━━━ INPUT
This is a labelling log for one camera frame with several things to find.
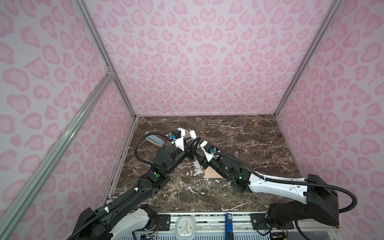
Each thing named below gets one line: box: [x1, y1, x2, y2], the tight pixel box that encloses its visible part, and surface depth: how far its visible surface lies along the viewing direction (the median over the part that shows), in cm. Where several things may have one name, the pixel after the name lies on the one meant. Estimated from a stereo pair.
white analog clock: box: [174, 215, 196, 240], surface depth 71 cm
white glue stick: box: [190, 130, 197, 140], surface depth 67 cm
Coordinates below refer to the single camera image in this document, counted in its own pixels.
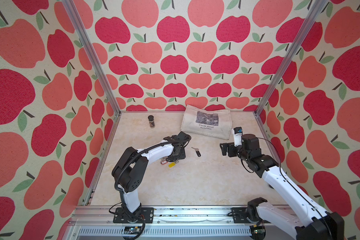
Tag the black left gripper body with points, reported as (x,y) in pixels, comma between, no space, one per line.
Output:
(180,155)

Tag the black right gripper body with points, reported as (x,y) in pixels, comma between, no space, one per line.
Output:
(233,151)

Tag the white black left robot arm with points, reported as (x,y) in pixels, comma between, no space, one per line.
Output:
(129,171)

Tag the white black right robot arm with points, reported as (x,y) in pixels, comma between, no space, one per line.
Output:
(310,221)

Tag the yellow key tag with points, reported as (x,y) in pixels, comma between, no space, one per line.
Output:
(171,164)

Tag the key with black head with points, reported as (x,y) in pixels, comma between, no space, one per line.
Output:
(197,151)

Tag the cream Monet canvas bag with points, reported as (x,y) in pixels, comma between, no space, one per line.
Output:
(216,124)

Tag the small dark spice jar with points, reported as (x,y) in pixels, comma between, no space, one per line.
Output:
(151,121)

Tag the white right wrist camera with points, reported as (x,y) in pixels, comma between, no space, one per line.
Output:
(237,133)

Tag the front aluminium rail base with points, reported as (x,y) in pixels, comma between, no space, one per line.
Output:
(168,223)

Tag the left rear aluminium frame post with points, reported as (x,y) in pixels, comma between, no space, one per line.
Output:
(91,53)

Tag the aluminium frame post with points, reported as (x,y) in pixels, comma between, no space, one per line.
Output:
(307,24)
(91,53)

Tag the right rear aluminium frame post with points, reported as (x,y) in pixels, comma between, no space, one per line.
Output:
(307,24)

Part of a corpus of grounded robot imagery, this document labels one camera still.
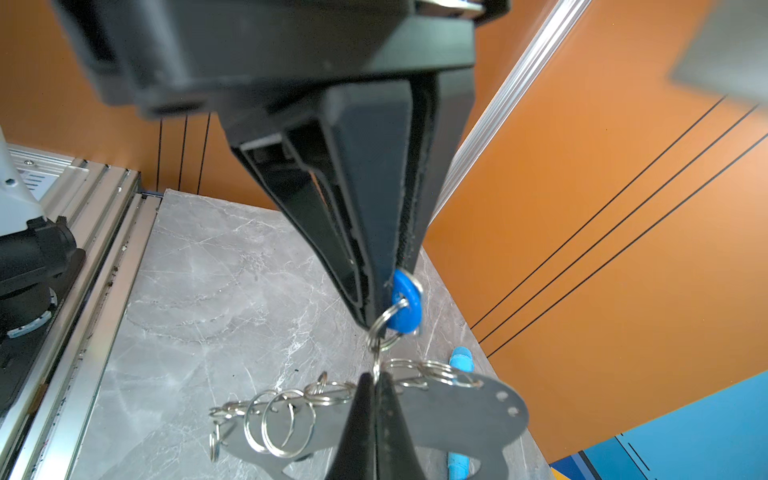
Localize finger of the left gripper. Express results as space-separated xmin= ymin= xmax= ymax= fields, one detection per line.
xmin=375 ymin=372 xmax=426 ymax=480
xmin=325 ymin=373 xmax=376 ymax=480

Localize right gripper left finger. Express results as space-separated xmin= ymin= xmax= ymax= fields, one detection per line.
xmin=232 ymin=80 xmax=413 ymax=329

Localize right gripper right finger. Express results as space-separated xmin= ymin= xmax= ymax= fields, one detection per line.
xmin=396 ymin=68 xmax=475 ymax=273

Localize silver split key rings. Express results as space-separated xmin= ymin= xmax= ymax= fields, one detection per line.
xmin=207 ymin=296 xmax=484 ymax=464

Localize blue key fob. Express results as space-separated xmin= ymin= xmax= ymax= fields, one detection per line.
xmin=386 ymin=269 xmax=423 ymax=334

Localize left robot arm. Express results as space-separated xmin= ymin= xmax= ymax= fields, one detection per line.
xmin=1 ymin=149 xmax=424 ymax=479

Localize blue toy microphone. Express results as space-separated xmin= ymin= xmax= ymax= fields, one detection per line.
xmin=446 ymin=346 xmax=476 ymax=480

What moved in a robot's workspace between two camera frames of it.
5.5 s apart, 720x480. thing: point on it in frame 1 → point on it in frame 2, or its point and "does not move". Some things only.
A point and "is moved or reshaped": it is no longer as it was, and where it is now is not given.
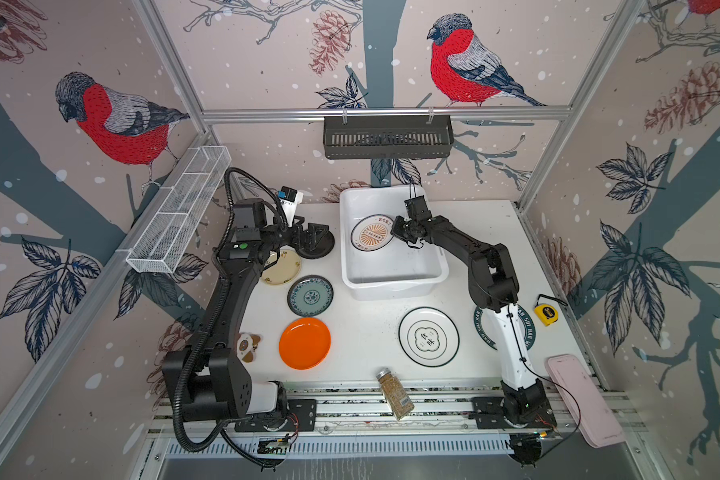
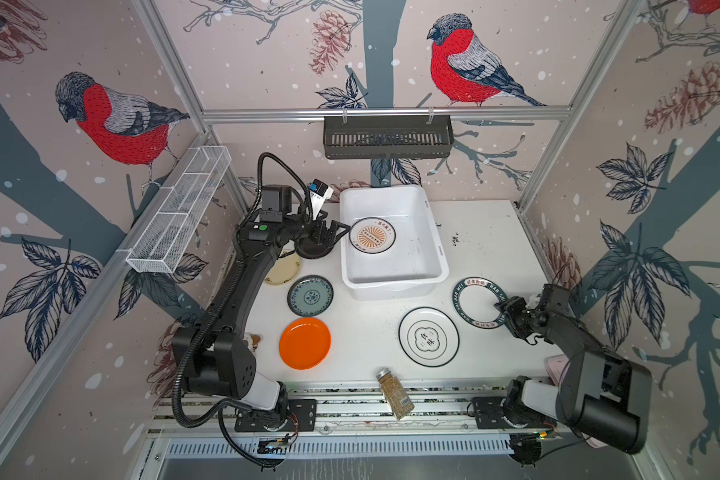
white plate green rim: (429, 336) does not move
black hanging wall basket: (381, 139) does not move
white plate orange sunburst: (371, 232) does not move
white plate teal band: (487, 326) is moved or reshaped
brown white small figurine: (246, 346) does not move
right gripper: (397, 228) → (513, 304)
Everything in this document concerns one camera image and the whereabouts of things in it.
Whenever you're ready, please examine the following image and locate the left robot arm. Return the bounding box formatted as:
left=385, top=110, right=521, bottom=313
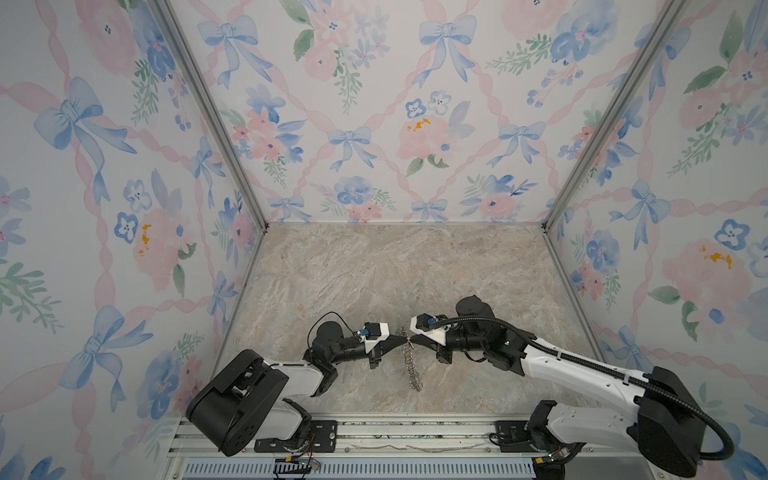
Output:
left=185, top=319, right=408, bottom=457

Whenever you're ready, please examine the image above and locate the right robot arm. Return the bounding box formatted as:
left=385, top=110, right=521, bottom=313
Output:
left=409, top=296, right=707, bottom=478

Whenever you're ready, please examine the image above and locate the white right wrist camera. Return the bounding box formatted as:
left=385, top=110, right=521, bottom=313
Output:
left=409, top=313, right=451, bottom=342

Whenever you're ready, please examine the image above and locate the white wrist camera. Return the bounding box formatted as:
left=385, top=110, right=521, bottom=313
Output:
left=356, top=322, right=390, bottom=354
left=409, top=313, right=451, bottom=342

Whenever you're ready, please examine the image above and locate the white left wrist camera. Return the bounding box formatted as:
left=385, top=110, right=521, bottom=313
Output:
left=356, top=322, right=390, bottom=354

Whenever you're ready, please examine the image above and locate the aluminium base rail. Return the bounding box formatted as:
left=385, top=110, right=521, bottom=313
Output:
left=158, top=413, right=669, bottom=479

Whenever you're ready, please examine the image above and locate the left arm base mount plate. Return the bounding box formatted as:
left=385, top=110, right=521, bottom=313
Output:
left=254, top=398, right=338, bottom=454

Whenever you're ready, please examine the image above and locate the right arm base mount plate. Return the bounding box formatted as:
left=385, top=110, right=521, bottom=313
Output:
left=494, top=400, right=586, bottom=463

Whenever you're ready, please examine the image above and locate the aluminium corner post left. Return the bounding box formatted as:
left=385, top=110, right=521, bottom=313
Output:
left=148, top=0, right=268, bottom=235

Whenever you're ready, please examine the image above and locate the aluminium corner post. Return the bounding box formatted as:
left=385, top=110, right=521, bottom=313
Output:
left=148, top=0, right=268, bottom=235
left=542, top=0, right=689, bottom=234

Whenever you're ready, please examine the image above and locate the black corrugated cable conduit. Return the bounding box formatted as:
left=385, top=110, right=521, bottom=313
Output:
left=428, top=316, right=736, bottom=462

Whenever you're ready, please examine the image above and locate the aluminium corner post right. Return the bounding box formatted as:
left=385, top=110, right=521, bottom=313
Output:
left=542, top=0, right=689, bottom=234

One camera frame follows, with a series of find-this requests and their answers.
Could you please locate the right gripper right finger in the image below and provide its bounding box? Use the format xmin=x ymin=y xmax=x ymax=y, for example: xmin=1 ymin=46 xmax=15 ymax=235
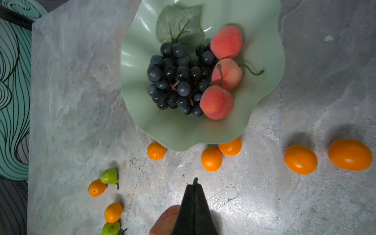
xmin=193 ymin=183 xmax=218 ymax=235

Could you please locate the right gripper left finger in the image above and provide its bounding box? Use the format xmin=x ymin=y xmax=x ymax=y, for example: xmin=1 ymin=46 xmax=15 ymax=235
xmin=171 ymin=185 xmax=194 ymax=235

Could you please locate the pink fake peach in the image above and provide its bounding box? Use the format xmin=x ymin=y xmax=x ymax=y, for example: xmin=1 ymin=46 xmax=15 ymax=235
xmin=210 ymin=25 xmax=243 ymax=60
xmin=199 ymin=64 xmax=235 ymax=120
xmin=211 ymin=58 xmax=264 ymax=92
xmin=149 ymin=205 xmax=181 ymax=235

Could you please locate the orange fake kumquat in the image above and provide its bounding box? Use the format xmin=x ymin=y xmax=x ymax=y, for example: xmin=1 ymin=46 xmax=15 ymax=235
xmin=104 ymin=202 xmax=123 ymax=223
xmin=284 ymin=145 xmax=318 ymax=175
xmin=218 ymin=137 xmax=242 ymax=157
xmin=147 ymin=142 xmax=166 ymax=160
xmin=328 ymin=139 xmax=373 ymax=171
xmin=201 ymin=147 xmax=223 ymax=172
xmin=88 ymin=179 xmax=107 ymax=197

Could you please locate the dark fake grape bunch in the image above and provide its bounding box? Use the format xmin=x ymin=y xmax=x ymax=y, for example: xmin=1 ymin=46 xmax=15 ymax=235
xmin=147 ymin=5 xmax=218 ymax=117

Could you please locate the light green wavy fruit bowl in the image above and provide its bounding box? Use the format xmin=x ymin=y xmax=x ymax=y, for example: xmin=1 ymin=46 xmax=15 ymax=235
xmin=120 ymin=1 xmax=285 ymax=151

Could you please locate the green fake pear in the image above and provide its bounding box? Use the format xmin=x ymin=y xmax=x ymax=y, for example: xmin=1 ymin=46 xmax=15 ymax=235
xmin=102 ymin=221 xmax=120 ymax=235
xmin=100 ymin=168 xmax=119 ymax=189
━━━━━━
§ **EXERCISE REQUIREMENTS**
Using only the listing above, restate exactly the lines from the line containing "right gripper: (397, 228) → (513, 304)" through the line containing "Whenever you're ready, please examine the following", both included.

§ **WRITTEN ANSWER**
right gripper: (397, 228) → (513, 304)
Everything in this document concerns one camera image and the whereabouts of things in it.
Whenever you're ready, please examine the following image and locate the left robot arm. Return the bounding box formatted as:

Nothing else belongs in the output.